4. Connaître son corps
Identifier les aliments ou comportements qui déclenchent les symptômes
Tenir un carnet alimentaire et de symptômes pour ajuster (TRES IMPORTANT)
Troubles digestifs persistants chez les coureurs : quand consulter ?
Il ne faut pas hésiter à consulter votre médecin de famille en cas :
d’épisodes digestifs fréquents ou invalidants
de perte de poids, de sang dans les selles, ou d’altération de l’état général
Des examens (bilan sanguin, échographie, endoscopie) peuvent être nécessaires pour écarter une pathologie digestive.

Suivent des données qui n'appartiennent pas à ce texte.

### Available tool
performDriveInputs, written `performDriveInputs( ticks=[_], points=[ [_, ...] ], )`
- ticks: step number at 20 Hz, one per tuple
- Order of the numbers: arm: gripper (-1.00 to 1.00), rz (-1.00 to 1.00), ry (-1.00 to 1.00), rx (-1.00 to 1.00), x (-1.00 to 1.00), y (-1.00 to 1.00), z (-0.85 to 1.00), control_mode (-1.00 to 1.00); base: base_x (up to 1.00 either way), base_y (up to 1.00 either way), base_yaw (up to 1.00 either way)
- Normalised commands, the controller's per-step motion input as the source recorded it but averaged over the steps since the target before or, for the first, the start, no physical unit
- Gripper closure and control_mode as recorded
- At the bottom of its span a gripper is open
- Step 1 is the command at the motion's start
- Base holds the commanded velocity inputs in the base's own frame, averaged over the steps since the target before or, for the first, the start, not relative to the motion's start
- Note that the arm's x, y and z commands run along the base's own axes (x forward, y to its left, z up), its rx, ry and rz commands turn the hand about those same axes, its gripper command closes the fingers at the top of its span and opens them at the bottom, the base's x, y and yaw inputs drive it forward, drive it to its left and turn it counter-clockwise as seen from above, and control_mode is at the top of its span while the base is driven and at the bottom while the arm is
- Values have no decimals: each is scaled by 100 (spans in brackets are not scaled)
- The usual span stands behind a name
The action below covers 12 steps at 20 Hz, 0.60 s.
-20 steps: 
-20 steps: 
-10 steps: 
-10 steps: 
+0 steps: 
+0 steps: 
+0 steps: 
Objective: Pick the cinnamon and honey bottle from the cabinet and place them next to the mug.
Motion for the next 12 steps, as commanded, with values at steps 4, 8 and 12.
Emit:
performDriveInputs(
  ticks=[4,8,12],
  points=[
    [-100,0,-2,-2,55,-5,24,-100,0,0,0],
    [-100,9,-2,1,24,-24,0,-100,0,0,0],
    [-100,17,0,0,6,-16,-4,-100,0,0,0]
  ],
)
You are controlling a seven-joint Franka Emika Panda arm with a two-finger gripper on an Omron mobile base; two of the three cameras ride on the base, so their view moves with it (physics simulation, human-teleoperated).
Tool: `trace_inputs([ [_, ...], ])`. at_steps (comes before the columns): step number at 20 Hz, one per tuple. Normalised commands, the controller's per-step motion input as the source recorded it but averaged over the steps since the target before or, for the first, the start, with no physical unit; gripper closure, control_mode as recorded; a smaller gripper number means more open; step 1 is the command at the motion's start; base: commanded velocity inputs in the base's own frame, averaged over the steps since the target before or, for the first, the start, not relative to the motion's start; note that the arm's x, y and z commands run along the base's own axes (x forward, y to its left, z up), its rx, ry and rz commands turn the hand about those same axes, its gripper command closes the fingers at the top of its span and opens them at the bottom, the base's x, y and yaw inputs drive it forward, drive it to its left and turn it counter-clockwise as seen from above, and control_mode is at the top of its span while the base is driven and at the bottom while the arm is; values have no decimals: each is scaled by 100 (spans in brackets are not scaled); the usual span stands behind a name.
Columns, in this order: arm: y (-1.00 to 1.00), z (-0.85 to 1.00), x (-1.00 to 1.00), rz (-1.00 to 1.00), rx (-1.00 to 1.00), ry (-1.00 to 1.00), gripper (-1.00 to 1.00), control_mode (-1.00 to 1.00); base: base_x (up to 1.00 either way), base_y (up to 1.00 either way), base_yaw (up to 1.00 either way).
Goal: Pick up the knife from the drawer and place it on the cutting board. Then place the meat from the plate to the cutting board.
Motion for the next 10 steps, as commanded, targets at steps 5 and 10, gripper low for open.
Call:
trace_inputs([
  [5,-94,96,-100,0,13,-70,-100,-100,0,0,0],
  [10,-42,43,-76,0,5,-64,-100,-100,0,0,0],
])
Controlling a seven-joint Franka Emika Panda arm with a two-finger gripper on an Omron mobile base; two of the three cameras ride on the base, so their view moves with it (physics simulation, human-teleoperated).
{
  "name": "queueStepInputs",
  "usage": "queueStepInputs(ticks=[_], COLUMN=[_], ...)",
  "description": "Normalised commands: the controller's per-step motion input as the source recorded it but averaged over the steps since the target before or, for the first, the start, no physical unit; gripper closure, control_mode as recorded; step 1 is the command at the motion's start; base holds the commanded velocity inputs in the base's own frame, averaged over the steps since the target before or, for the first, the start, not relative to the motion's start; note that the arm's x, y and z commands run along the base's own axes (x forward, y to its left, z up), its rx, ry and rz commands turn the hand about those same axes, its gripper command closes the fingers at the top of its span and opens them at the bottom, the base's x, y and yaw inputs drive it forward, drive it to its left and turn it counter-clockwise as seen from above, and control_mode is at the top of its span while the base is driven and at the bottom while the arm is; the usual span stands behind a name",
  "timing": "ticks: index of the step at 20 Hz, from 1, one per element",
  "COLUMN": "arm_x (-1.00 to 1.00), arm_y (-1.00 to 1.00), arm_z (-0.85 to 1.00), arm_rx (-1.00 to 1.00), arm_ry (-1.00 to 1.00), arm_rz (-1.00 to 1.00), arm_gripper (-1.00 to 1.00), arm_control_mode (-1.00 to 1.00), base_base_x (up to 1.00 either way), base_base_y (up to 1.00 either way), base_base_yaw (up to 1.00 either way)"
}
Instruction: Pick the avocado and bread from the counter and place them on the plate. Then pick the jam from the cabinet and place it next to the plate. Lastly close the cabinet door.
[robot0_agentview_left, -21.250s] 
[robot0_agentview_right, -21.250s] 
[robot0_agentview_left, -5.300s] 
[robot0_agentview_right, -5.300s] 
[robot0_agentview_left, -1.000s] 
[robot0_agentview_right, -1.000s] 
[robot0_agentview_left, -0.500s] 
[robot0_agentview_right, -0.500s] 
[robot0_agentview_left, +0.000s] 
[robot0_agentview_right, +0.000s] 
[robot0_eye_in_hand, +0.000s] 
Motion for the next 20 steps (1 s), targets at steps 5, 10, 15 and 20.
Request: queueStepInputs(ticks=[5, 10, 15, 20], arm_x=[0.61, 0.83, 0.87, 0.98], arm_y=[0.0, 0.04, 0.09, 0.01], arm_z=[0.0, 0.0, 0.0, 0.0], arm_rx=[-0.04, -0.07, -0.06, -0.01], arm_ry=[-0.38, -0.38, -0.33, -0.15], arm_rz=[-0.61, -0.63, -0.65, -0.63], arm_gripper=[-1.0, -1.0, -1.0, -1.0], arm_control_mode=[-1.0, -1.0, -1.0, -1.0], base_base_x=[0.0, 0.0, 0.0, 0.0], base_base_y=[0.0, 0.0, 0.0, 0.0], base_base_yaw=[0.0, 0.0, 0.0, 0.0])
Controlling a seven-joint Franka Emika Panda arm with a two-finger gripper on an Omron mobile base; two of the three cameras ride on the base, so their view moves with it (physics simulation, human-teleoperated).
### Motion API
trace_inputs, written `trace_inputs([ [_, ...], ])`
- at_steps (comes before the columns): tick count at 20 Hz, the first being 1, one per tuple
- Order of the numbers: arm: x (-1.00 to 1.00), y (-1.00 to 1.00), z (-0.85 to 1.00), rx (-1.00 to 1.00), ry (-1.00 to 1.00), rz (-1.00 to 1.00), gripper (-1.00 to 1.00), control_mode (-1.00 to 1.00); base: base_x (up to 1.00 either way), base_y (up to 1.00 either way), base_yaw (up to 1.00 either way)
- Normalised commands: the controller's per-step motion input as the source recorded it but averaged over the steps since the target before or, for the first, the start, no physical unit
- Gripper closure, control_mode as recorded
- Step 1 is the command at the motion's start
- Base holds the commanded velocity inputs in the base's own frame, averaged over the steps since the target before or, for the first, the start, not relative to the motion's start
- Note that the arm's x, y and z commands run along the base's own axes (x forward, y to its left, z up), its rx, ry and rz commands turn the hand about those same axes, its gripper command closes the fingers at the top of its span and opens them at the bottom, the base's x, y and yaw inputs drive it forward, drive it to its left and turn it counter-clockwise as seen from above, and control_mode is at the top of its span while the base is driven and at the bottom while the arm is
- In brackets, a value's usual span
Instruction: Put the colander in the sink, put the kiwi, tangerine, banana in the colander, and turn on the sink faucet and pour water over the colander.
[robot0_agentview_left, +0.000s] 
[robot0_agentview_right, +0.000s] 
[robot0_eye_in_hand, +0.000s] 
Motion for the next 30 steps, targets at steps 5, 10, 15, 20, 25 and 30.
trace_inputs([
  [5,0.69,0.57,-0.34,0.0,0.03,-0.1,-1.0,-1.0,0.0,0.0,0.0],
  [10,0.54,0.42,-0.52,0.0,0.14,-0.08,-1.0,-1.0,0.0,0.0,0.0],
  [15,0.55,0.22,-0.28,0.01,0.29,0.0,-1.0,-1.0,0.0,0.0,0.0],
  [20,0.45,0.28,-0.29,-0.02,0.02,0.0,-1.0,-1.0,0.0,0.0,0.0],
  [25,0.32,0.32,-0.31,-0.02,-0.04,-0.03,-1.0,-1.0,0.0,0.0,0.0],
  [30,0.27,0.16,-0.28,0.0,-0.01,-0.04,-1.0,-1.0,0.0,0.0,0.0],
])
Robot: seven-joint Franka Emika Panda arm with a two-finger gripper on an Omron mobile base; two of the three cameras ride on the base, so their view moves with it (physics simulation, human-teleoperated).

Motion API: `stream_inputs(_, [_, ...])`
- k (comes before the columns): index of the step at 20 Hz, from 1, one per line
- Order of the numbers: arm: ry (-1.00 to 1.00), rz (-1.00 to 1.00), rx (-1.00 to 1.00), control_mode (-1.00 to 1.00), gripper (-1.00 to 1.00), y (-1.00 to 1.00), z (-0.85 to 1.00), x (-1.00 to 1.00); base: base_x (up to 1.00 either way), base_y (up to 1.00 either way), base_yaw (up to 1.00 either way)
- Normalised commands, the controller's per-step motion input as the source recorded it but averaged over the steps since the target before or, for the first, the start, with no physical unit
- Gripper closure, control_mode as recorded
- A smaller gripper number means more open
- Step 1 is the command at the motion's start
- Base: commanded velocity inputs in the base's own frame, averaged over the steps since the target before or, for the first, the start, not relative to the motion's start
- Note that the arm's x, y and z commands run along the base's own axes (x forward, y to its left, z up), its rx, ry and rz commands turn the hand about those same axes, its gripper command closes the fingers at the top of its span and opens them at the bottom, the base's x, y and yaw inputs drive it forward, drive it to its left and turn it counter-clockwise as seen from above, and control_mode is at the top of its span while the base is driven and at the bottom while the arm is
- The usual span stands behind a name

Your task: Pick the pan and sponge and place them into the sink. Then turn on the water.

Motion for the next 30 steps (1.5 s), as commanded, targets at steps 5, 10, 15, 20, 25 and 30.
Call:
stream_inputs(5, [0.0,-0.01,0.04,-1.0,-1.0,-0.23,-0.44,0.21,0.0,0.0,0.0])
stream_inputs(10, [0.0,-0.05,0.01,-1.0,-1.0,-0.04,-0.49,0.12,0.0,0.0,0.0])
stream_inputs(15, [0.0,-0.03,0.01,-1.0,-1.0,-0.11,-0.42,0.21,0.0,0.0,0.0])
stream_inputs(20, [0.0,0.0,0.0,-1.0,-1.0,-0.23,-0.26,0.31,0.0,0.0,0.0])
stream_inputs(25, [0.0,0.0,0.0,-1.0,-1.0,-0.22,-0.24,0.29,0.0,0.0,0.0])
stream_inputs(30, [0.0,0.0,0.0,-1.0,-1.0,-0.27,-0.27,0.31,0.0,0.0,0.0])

Course à pied et intestin irritable : incompatibles ?
Non. Au contraire, une activité physique régulière, adaptée, améliore souvent les symptômes du syndrome de l’intestin irritable. À condition de respecter les conseils diététiques, de progresser par paliers, et de gérer le stress associé.
Pour approfondir sur ce sujet : The impact of running on gastrointestinal symptoms in patients with irritable bowel syndrome. Neurogastroenterol Motil. 2024 Jan;36(1):e14707.
Conclusion
Les troubles digestifs chez les coureurs liés à la course à pied sont fréquents mais pas une fatalité. Une approche individualisée, préventive, et attentive aux signes du corps permet de mieux adapter la pratique sportive aux sensibilités digestives de chacun. Courir doit rester un plaisir, pas une source de souffrance digestive.
Optimiser son alimentation, son hydratation et son rythme d’entraînement permet de préserver les bienfaits du sport tout en limitant les effets secondaires. La course à pied est un allié de la santé, à condition de savoir composer intelligemment avec son appareil digestif.